Using the data below, gather each line that includes the word "body".
┌─ SOURCE DATA
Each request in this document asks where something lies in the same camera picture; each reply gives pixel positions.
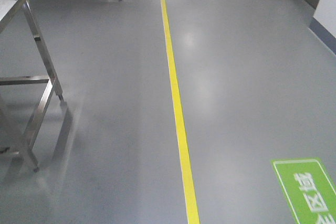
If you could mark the stainless steel table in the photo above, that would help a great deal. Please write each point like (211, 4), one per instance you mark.
(23, 143)

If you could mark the green floor sign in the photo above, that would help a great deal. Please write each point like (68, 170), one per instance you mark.
(308, 189)

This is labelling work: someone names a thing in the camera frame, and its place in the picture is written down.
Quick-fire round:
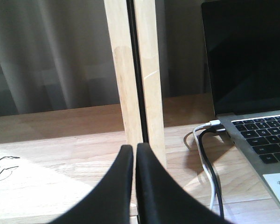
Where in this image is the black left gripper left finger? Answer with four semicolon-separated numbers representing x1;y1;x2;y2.
51;145;133;224

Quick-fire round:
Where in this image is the black power cable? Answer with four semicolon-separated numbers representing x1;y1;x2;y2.
198;127;226;220

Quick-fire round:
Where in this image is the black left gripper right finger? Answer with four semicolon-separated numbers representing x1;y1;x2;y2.
136;143;228;224

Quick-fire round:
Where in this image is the white charging cable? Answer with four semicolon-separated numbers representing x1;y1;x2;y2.
192;119;221;210

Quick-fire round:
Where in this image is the light wooden shelf unit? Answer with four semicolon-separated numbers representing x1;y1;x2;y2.
0;0;280;224

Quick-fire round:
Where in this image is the grey curtain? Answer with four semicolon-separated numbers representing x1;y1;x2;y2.
0;0;210;116

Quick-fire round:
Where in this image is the silver laptop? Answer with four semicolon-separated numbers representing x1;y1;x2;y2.
201;0;280;207

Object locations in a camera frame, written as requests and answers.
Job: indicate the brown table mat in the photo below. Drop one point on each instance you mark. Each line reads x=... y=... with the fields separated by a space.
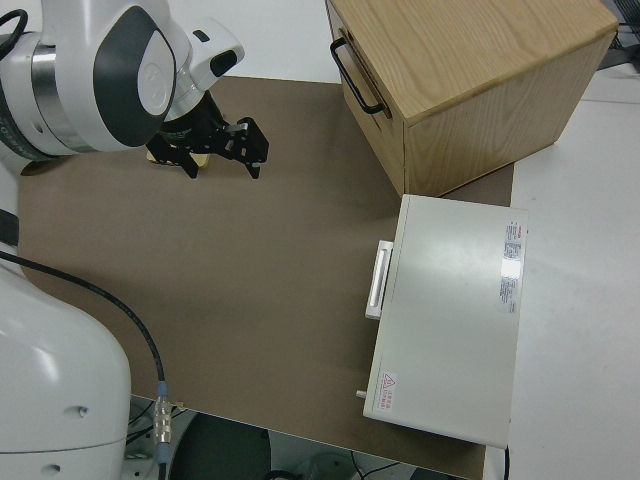
x=225 y=250

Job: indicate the white toaster oven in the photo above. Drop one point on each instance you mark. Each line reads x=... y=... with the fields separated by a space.
x=450 y=325

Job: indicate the black round base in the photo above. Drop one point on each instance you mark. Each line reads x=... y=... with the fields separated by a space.
x=220 y=450

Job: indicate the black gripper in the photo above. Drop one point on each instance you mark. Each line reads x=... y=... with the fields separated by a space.
x=197 y=127

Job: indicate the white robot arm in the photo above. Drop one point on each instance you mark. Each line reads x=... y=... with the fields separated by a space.
x=75 y=75

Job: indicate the small wooden block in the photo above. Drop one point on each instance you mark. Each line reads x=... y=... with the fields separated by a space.
x=202 y=161

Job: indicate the light wooden drawer cabinet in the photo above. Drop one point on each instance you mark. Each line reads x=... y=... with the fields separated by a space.
x=475 y=50

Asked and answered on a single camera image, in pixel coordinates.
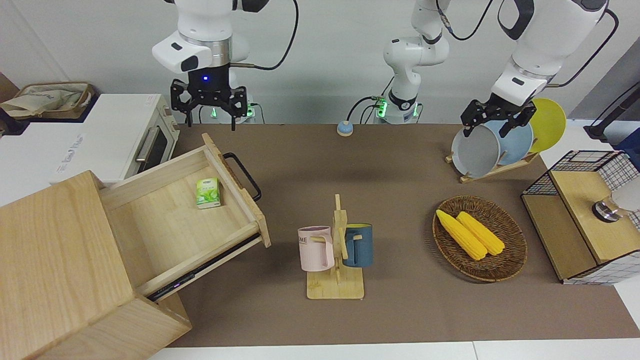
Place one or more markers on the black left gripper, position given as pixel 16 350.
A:
pixel 502 107

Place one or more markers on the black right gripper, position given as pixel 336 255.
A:
pixel 207 80

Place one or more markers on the light wooden drawer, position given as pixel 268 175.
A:
pixel 165 230

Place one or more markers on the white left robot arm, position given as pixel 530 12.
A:
pixel 545 40

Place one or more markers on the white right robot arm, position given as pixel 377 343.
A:
pixel 200 25

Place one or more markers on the light blue plate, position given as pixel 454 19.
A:
pixel 517 142

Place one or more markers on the grey plate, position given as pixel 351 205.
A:
pixel 475 152

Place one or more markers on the wooden plate rack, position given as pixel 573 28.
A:
pixel 515 164

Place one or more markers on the yellow plate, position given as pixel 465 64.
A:
pixel 550 125

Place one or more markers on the white toaster oven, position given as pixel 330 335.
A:
pixel 125 130

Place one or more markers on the green tea box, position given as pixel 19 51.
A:
pixel 207 194

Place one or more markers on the black stand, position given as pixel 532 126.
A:
pixel 595 132

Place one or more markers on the brown table mat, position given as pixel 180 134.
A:
pixel 400 165

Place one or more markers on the yellow corn cob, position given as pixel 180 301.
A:
pixel 460 235
pixel 482 234

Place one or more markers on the blue service bell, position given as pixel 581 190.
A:
pixel 345 129

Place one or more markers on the brown wicker basket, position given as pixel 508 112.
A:
pixel 505 265

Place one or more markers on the beige cloth bag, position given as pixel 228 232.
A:
pixel 45 100

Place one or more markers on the pink mug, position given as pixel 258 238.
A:
pixel 312 250

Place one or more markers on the dark blue mug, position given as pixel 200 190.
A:
pixel 361 247

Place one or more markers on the wooden mug rack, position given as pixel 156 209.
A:
pixel 335 287

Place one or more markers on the light wooden cabinet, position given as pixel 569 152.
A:
pixel 60 270

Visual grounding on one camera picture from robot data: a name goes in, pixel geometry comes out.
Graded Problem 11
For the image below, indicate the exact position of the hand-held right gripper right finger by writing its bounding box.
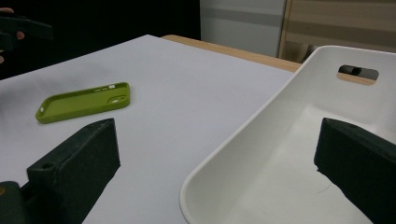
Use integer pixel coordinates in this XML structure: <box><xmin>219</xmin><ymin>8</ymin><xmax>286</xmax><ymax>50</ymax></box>
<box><xmin>313</xmin><ymin>117</ymin><xmax>396</xmax><ymax>224</ymax></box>

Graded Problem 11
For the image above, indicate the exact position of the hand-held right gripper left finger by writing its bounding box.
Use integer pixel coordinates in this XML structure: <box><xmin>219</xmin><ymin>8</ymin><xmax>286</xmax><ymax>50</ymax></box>
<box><xmin>26</xmin><ymin>118</ymin><xmax>121</xmax><ymax>224</ymax></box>

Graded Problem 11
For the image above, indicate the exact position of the green phone case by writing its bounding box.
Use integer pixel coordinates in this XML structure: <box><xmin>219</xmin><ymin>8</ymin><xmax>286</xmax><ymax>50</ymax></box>
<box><xmin>35</xmin><ymin>81</ymin><xmax>131</xmax><ymax>125</ymax></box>

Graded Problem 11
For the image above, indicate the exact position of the white plastic basket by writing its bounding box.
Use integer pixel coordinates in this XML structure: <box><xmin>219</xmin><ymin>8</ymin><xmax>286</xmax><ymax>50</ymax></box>
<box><xmin>178</xmin><ymin>45</ymin><xmax>396</xmax><ymax>224</ymax></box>

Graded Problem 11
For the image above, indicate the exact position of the light wooden furniture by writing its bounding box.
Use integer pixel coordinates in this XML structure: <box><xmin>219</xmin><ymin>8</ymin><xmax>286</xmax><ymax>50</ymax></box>
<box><xmin>277</xmin><ymin>0</ymin><xmax>396</xmax><ymax>63</ymax></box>

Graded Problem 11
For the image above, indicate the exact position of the white cabinet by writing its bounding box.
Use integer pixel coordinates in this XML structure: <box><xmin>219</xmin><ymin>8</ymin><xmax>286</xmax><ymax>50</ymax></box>
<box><xmin>199</xmin><ymin>0</ymin><xmax>288</xmax><ymax>59</ymax></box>

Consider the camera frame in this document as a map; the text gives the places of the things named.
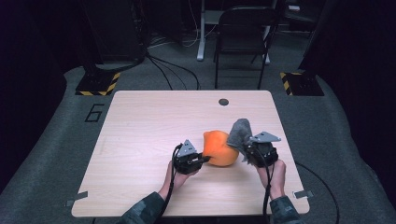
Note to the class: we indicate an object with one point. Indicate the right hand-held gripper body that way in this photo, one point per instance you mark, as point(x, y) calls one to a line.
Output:
point(263, 154)

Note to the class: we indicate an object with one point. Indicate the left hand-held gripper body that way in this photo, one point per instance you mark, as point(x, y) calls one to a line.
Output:
point(186, 163)

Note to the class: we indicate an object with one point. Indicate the grey speckled towel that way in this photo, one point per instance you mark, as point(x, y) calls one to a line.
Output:
point(241, 130)

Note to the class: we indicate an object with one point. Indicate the person's left hand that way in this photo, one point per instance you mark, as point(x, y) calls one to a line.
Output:
point(174, 183)

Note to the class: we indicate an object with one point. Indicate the person's right hand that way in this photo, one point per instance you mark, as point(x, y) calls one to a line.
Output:
point(277, 179)

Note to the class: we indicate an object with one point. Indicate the grey tape strip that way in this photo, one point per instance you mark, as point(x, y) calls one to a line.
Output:
point(77, 196)
point(303, 194)

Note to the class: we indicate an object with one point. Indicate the black stand with striped base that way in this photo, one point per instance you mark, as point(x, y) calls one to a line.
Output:
point(303, 85)
point(96, 84)

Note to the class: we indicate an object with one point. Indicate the white desk leg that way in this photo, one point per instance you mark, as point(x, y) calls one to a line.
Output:
point(201, 37)

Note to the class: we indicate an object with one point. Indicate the dark curtain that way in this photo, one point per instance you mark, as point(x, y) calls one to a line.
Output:
point(25, 77)
point(358, 62)

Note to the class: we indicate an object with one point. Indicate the black folding chair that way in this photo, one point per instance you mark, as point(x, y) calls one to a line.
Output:
point(243, 18)

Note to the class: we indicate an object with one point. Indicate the black cabinet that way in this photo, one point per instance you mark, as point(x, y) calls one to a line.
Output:
point(115, 31)
└─
- [WRITTEN RESPONSE]
Note to the class: we indicate an object with one point. Indicate the right hand-held gripper body that way in this photo, one point per instance you mark, as point(x, y) calls one to a line.
Note to the class: we indicate an object with one point. Indicate the left hand-held gripper body that way in this photo, one point per instance you mark, as point(x, y) calls one to a line.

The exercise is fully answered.